Богатую тризну справили по царю, и огонь погребального костра поднялся до самых небес. Издали показался он Эдипу звездой, сиявшей в белокаменной оправе чужого города. Свет манил его.
– Иди, – будто прошептал кто-то ему на ухо. – Иди туда…
У городских ворот сидел путник с кифарой. Сразу узнал его Эдип и кинулся к нему, желая наказать его за правду, сказанную у костра. Но путник поднял взгляд, полный такой муки, что руки Эдипа опустились сами собою.
– Здравствуй, – сказал он.
– Возвращайся домой. – Путник накрыл ладонью струны, словно желал, чтобы они замолчали. – Не ходи в Фивы.
– Почему?
– Не спрашивай, но – возвращайся!
– Мне нельзя. Оракул…
– Оракул лжет!
– Да как смеешь ты обвинять во лжи пифию! Она говорит устами бога.

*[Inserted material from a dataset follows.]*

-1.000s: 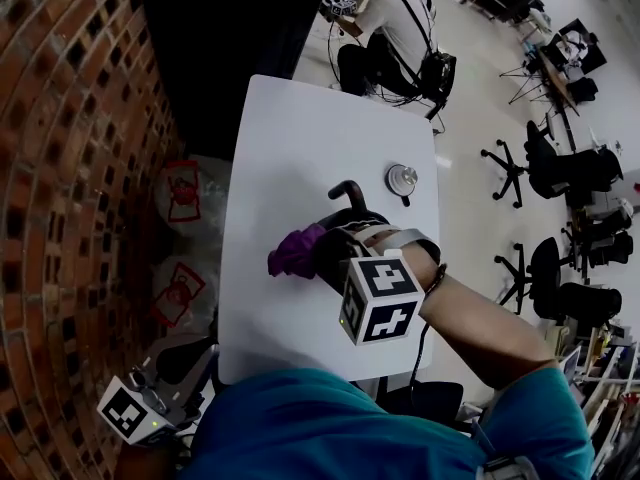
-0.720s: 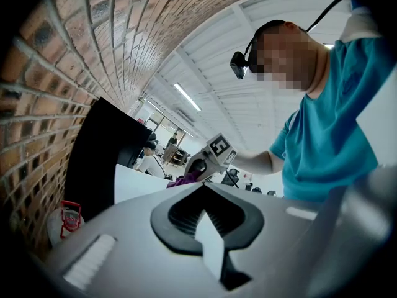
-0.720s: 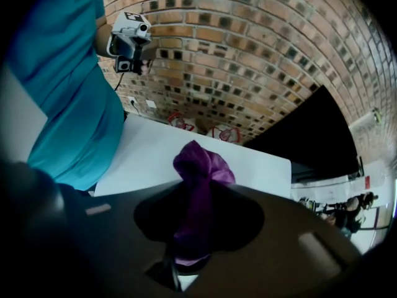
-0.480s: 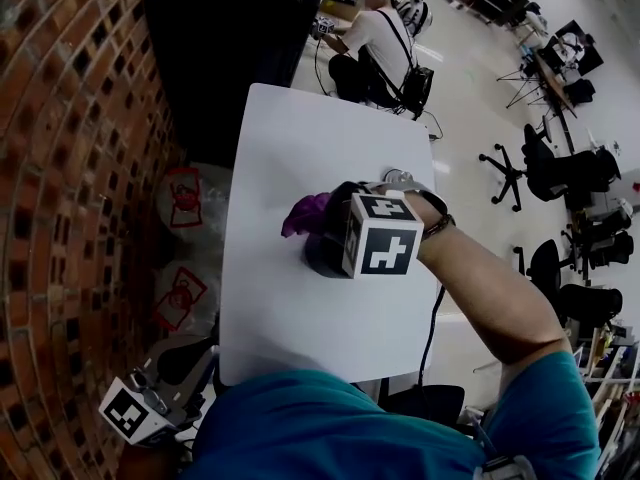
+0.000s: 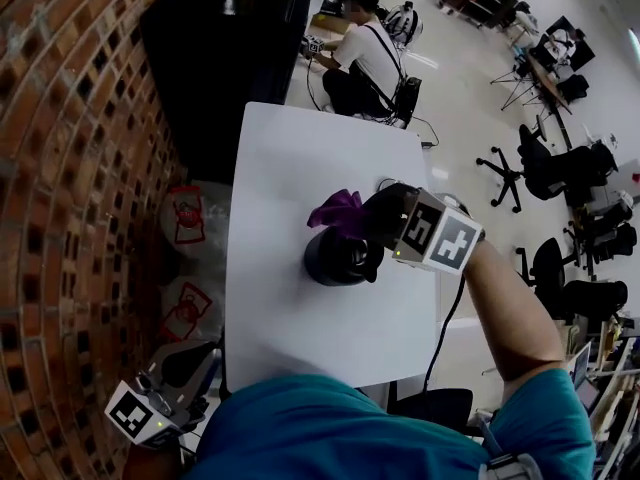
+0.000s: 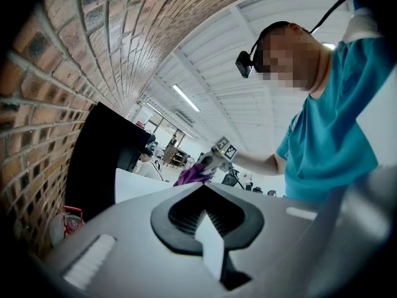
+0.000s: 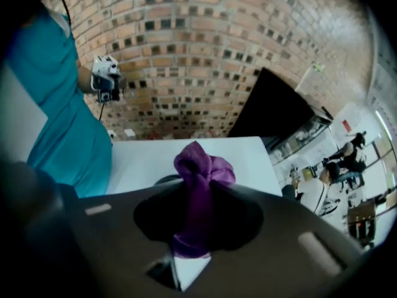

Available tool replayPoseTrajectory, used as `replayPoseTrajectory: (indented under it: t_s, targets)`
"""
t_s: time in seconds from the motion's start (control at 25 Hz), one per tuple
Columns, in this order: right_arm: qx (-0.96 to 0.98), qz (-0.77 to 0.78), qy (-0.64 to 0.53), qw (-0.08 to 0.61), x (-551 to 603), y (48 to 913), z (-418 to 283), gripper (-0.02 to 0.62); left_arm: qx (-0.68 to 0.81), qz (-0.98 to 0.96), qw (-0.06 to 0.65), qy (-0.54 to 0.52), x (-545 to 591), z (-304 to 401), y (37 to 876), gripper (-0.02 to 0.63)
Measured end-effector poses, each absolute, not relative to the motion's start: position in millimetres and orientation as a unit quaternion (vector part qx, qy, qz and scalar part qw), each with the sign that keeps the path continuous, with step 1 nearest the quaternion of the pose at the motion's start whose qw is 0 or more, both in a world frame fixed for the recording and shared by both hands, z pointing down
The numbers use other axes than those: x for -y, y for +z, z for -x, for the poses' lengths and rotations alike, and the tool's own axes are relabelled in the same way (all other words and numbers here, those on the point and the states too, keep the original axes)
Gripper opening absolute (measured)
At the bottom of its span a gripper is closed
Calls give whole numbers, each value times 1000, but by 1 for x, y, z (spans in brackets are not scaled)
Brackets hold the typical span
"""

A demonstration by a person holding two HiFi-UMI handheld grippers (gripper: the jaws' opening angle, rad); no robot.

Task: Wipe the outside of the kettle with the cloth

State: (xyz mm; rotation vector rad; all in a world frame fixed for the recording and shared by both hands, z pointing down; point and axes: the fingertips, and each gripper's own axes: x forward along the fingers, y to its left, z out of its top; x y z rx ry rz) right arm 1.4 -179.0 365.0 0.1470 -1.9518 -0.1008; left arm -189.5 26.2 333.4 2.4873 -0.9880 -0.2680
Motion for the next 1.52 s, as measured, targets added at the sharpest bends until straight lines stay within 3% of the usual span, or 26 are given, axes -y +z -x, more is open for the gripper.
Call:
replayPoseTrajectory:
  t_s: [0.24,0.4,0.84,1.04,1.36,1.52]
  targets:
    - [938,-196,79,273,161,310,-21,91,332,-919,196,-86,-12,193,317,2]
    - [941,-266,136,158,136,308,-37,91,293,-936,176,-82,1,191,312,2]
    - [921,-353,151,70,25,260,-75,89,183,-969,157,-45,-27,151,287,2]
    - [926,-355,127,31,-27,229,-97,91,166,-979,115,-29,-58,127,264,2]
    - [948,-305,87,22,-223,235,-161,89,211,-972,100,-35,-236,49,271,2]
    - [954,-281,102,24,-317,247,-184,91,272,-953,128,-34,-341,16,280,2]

– Бога? – рассмеялся спутник и вскочил на ноги. Он был еще не стар, напротив, пребывал в расцвете мужской силы. – Я – тот самый бог, от имени которого она говорит! Похож я на бога?
– Ничуть.
Пропыленный хитон. Истертые в кровь ноги. И глаза, в которых плескалось безумие. Губы иссечены ветром, кожа – смуглая, хотя прежде наверняка была белой, мягкой. Седина в волосах, тяжелая резьба морщин на щеках, которые складываются в уродливую маску.
– Ты говоришь о правде, но для нее правда – это то, что она видит в серебряной чаше. Вернув ее однажды, я спрашивал: правда ли это? Будущее ли? Или же то, что она желает видеть в будущем? Или не желает, но – боится? Не может ли быть такого, что именно она… или любой, кто заглянет в эту мутную воду, сам и предопределит жизненный свой путь?
Он был страшен, этот человек, и Эдип попятился, желая обойти его стороной.
– Нет, постой! Не уходи. – Аполлон протянул руки к брату. – Пожалуйста! Я видел смерть моей Этодайи. Она умерла на моих руках. Дорогу видел… и дорога – со мной. А я устал.
– Чего же ты хочешь от меня?
– Вернись во дворец Полиба. Он – твой отец.
– Ты же говорил…
– Говорил.
Ложь причиняла ему боль. Мертвое сердце трещало, готовое разорваться, но Аполлон прижал к груди кулак, уговаривая себя потерпеть. Ради брата. Вдруг удастся его спасти? Он ведь невиновен! Он знать не знает о мятежной Лето, что жила лишь надеждой на мщение. И о царе, убитом его же рукой. И о том, что случилось давно и забыто…
Тень положила руки на плечи Аполлона, облегчая его боль.
– Вернись, – прошептал он, чувствуя, как силы оставляют его тело. – И тогда обманешь судьбу… он – твой отец. Я… солгал.
Он упал на серые от пыли камни, и кифара раскололась от удара.